(STORED DATA begins)
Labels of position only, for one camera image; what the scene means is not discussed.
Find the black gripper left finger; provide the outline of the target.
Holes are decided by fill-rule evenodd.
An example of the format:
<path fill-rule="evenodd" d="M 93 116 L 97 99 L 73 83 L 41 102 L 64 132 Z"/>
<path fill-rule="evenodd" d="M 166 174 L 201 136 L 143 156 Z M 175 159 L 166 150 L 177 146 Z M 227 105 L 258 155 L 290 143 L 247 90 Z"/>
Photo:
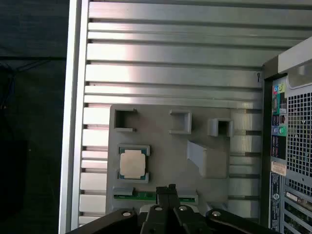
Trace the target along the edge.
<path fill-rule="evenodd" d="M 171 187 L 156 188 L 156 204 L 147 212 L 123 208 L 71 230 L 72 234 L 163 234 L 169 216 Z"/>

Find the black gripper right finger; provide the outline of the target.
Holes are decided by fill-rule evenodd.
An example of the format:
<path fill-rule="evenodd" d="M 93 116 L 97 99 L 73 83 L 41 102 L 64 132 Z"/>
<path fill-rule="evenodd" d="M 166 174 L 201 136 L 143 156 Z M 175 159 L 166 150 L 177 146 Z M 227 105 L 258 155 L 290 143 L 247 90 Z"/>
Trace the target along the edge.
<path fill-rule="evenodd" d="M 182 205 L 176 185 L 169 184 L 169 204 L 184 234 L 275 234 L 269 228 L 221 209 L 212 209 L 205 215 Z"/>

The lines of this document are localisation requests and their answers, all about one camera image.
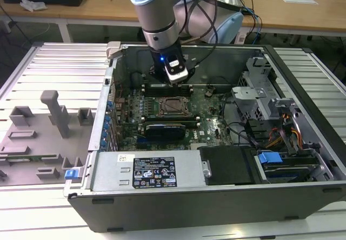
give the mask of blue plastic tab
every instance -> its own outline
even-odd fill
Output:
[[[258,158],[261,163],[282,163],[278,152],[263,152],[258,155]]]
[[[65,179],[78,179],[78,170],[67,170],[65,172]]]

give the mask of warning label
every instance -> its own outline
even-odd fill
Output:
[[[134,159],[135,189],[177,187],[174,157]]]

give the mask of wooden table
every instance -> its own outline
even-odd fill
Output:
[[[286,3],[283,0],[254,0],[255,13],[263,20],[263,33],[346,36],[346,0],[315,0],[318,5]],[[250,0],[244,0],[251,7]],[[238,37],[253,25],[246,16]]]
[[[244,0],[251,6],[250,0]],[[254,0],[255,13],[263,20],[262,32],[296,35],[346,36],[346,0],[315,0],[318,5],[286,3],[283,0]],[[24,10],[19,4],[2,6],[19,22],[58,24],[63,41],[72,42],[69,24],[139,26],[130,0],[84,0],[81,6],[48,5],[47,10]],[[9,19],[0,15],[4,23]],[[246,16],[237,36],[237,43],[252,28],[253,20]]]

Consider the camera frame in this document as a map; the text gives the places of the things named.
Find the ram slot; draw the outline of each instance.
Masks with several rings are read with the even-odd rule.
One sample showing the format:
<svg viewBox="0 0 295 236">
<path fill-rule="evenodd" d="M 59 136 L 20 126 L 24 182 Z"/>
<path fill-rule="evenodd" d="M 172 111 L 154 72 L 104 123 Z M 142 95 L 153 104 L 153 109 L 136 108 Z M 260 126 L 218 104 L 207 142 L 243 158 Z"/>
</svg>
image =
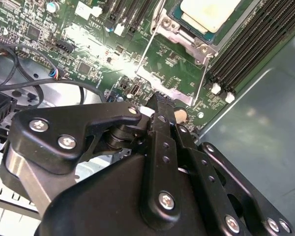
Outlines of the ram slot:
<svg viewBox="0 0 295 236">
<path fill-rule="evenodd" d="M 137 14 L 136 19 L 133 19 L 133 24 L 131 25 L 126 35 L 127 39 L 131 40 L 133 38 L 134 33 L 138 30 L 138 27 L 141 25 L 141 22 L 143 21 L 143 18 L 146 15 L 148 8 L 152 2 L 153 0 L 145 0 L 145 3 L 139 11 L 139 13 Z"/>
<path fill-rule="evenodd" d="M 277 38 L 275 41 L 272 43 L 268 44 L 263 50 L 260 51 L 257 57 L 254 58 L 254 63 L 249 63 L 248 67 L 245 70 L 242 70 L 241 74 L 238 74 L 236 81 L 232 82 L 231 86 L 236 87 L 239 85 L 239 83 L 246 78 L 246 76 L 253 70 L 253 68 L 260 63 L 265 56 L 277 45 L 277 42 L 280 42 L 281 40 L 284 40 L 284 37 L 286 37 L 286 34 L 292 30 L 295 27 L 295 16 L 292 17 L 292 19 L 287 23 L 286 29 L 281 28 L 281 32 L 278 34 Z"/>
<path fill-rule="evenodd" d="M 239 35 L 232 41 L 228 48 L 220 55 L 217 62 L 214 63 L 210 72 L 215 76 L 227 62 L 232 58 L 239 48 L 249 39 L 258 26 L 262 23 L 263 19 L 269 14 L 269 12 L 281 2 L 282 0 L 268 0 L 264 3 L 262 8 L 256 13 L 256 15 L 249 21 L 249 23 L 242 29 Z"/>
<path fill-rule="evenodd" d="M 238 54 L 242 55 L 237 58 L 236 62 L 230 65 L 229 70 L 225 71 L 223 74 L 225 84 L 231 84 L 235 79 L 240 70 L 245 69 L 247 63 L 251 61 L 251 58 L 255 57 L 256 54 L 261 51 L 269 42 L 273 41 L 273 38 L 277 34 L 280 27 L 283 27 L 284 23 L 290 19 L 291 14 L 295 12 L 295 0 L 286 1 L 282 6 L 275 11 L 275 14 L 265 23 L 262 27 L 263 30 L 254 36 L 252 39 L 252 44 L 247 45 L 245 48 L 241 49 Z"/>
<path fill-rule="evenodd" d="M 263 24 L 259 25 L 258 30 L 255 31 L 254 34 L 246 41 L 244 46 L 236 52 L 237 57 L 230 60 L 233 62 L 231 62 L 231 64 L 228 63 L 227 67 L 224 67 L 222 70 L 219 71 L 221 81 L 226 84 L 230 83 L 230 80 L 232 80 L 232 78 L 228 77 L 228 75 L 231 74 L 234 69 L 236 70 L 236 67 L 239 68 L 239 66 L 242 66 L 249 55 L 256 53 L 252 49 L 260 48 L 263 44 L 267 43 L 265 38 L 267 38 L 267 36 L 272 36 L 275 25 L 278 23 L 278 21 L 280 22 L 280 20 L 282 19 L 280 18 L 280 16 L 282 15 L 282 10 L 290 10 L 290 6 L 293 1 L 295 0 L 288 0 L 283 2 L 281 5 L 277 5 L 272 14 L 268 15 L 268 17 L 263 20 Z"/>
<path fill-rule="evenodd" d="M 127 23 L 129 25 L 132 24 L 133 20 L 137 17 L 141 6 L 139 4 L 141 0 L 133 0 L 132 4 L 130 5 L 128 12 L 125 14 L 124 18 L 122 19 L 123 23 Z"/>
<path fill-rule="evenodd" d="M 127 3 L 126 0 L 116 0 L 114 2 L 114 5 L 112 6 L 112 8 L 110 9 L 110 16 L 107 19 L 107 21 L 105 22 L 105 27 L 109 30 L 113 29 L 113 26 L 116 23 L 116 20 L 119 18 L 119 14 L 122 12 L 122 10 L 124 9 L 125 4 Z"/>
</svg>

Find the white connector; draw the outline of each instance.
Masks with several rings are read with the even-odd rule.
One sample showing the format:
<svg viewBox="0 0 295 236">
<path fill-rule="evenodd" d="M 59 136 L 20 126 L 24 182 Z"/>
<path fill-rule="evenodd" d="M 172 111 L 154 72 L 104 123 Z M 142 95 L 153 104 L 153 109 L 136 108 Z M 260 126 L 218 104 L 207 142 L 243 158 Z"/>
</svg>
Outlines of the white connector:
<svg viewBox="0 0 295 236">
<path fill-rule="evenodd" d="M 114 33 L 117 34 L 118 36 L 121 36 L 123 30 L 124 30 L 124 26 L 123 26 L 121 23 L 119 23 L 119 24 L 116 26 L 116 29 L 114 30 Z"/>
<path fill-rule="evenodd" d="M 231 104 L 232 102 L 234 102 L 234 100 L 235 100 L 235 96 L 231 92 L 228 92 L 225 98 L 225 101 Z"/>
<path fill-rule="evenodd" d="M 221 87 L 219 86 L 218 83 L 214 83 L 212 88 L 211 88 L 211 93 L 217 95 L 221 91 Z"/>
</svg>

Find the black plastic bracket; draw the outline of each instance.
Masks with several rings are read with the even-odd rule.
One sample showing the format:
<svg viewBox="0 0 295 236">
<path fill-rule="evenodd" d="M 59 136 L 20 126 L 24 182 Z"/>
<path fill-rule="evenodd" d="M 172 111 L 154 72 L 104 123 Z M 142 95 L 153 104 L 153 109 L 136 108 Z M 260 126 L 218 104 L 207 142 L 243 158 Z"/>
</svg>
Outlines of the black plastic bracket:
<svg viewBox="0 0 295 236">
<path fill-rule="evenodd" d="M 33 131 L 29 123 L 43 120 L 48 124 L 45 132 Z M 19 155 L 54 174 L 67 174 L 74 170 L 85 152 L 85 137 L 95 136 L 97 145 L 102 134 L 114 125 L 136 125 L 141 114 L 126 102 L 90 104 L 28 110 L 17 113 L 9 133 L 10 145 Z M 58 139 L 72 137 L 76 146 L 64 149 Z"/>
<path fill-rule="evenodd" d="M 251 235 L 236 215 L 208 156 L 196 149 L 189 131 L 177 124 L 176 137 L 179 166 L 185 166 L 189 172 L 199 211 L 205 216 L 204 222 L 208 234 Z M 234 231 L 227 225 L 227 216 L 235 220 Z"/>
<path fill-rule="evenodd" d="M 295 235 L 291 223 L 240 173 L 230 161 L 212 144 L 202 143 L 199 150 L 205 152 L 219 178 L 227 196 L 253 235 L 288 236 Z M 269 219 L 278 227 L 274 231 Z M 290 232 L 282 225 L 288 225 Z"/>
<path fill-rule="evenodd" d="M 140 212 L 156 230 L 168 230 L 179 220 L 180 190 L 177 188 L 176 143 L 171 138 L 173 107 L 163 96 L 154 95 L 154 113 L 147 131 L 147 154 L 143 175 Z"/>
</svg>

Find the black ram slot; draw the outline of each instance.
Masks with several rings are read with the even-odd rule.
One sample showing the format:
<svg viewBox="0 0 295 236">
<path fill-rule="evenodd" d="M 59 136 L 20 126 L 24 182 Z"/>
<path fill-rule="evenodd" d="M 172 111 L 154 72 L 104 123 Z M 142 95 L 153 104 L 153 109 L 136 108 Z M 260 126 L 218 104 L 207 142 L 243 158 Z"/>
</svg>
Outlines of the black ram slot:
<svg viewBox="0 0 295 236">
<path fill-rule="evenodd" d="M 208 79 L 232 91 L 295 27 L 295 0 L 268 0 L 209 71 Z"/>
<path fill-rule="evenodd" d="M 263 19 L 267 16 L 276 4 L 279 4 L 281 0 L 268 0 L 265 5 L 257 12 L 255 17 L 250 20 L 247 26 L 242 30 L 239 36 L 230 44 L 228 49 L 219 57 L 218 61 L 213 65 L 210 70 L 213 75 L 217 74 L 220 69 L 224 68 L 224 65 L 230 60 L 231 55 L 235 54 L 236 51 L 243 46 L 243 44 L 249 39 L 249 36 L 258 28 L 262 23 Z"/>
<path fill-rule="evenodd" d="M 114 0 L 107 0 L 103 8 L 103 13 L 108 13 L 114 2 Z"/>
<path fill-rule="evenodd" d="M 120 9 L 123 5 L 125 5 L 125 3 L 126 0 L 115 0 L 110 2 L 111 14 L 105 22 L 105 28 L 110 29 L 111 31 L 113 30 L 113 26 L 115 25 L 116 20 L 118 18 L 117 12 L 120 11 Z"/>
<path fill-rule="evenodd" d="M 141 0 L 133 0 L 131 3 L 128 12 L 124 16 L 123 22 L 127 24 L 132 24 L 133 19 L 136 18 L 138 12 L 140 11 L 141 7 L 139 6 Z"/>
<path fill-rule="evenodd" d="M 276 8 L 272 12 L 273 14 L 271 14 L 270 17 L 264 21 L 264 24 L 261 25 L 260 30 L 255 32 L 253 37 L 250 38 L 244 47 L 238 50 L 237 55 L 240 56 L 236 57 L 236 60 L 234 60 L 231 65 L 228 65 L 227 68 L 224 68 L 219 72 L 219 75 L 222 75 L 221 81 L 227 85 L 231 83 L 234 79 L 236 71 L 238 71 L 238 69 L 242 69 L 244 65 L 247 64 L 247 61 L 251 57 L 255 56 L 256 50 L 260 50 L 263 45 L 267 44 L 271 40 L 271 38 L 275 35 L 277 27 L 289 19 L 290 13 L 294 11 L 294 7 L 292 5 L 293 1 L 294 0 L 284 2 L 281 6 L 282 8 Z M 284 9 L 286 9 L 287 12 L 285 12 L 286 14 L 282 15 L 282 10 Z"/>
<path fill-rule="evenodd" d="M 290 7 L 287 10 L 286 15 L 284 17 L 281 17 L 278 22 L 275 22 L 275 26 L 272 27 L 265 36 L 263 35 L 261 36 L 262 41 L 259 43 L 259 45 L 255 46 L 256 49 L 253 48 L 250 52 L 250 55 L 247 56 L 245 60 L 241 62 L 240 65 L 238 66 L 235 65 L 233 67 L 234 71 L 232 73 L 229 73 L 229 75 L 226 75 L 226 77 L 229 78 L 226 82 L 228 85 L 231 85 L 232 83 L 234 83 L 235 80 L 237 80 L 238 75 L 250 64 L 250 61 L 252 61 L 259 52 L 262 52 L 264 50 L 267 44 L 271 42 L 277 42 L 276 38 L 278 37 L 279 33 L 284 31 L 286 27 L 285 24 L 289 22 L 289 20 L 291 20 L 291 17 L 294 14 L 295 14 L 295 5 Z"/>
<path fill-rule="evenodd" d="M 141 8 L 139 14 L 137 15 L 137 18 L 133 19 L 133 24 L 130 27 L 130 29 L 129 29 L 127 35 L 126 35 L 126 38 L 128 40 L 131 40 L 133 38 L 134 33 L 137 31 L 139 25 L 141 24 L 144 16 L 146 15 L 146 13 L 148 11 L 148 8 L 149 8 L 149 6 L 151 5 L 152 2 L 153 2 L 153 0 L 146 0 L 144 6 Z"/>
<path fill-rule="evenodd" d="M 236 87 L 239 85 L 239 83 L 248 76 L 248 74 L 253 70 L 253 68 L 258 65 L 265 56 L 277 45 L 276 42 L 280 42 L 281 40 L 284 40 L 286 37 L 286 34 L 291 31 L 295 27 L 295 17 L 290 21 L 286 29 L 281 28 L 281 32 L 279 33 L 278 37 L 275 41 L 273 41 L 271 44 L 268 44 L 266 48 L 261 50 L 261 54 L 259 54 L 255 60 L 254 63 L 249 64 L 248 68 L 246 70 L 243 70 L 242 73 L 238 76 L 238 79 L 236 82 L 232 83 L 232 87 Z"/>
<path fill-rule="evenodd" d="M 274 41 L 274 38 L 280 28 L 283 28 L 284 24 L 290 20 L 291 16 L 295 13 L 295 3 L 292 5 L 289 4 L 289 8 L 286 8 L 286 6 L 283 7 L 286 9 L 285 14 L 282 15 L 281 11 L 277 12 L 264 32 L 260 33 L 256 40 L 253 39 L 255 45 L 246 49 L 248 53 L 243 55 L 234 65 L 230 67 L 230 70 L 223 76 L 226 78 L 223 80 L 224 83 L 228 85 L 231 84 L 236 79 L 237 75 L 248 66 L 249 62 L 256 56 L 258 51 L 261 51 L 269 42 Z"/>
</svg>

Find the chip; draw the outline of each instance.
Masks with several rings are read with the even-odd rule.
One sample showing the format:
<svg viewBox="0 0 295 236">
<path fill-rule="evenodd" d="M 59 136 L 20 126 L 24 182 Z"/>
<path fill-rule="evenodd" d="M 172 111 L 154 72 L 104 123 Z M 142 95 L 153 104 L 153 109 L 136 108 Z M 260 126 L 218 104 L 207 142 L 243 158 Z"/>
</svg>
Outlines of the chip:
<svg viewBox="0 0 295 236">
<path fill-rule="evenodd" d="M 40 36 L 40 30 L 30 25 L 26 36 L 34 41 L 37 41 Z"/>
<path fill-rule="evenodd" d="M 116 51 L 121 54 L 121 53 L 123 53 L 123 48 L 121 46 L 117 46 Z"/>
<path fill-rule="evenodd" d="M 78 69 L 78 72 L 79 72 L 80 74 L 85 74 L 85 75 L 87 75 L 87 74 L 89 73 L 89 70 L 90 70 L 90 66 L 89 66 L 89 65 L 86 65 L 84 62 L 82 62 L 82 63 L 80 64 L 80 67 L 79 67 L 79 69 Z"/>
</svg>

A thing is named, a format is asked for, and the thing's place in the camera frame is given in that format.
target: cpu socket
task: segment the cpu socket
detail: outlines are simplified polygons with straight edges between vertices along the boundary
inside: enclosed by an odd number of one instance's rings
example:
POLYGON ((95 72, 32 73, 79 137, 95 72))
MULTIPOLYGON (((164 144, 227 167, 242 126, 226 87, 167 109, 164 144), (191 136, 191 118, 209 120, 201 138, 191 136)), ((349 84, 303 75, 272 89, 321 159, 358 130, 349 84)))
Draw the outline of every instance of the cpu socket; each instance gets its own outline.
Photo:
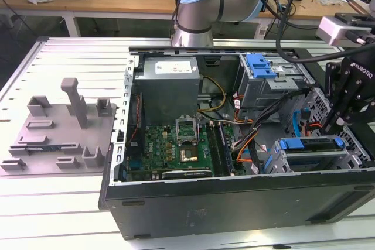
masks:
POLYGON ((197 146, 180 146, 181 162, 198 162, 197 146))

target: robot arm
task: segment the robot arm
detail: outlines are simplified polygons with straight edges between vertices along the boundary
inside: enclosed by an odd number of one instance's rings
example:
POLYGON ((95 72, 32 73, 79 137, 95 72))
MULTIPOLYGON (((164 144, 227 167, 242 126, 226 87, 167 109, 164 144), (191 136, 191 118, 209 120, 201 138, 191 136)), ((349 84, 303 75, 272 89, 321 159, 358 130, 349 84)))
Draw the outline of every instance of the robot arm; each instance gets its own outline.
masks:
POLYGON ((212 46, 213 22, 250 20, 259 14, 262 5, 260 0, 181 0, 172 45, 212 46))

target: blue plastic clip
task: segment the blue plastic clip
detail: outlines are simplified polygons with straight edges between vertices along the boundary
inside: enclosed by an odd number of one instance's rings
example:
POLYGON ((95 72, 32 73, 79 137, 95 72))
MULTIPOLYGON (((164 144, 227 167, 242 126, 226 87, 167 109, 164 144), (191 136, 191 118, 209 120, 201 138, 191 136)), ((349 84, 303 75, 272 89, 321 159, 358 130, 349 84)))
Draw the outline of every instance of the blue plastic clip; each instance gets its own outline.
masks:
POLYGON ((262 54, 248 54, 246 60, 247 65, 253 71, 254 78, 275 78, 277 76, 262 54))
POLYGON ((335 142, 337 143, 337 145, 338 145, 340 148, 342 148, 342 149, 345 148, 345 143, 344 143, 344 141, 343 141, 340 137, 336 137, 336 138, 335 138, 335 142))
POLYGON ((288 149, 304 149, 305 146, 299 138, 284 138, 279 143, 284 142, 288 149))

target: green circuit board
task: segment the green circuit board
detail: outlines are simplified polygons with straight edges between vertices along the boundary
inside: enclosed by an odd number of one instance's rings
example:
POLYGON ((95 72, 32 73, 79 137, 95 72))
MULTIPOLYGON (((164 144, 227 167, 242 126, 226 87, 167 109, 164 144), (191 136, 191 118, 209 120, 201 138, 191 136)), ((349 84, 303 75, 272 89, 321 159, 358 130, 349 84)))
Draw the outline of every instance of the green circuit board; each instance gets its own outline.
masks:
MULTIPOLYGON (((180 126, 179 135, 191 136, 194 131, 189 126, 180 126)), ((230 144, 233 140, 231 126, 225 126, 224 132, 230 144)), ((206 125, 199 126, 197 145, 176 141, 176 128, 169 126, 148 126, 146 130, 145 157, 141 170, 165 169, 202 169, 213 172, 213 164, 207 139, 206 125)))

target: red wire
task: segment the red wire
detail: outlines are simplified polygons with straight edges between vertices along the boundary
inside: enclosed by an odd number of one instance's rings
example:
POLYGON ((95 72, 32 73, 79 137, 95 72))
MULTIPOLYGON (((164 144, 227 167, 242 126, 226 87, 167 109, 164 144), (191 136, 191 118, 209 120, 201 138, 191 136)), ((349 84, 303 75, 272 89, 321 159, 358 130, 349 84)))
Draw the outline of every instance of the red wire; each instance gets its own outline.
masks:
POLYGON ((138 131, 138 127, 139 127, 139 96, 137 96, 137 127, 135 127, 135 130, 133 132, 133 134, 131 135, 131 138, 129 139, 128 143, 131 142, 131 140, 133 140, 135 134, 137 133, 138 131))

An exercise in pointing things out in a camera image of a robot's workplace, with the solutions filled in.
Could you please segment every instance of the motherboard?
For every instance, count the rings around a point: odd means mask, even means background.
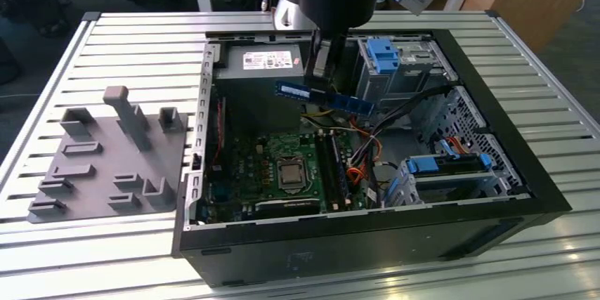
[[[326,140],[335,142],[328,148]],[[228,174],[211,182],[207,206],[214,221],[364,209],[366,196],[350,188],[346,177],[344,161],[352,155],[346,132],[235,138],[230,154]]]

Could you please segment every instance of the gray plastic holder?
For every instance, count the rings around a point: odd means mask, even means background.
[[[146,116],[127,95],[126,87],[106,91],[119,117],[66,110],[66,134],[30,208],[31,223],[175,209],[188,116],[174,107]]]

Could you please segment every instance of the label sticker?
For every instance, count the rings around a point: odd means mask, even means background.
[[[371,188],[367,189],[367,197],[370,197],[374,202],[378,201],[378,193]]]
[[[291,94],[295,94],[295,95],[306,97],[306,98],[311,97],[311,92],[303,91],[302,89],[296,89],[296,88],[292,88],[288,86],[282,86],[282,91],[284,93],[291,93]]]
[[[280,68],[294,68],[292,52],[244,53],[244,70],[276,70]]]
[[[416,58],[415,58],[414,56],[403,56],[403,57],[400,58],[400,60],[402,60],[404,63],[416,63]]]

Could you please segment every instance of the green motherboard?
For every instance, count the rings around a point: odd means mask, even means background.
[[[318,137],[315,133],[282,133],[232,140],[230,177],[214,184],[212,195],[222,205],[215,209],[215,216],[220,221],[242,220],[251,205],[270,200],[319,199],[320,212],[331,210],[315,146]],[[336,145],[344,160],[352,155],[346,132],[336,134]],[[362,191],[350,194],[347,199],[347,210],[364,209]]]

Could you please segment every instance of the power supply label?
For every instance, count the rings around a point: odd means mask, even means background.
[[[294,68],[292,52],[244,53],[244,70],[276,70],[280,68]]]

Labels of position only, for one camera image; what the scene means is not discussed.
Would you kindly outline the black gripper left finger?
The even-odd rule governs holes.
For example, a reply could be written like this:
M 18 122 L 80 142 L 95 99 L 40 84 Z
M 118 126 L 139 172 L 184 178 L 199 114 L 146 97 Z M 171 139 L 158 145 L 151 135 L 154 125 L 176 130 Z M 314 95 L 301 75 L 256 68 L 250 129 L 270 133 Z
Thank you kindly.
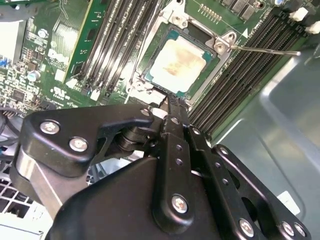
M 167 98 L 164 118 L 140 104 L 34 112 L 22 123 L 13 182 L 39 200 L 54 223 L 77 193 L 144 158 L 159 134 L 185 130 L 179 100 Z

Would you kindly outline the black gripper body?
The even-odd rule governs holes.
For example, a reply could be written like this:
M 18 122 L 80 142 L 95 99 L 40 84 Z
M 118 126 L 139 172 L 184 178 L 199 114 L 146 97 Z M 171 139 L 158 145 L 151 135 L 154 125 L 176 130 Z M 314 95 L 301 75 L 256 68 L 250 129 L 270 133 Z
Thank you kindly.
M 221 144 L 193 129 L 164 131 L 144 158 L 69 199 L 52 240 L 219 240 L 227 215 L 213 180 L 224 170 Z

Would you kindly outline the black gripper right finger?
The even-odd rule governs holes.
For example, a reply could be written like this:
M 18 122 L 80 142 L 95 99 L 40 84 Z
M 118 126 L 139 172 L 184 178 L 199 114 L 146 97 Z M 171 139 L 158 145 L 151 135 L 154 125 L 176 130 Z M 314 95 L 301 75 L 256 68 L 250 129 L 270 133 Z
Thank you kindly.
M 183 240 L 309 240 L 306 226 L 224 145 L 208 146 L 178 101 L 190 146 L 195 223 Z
(STORED DATA ends)
> TASK ITEM
Count how many lines in the entries contain "image", then state that number alone.

> PROBLEM SOLUTION
5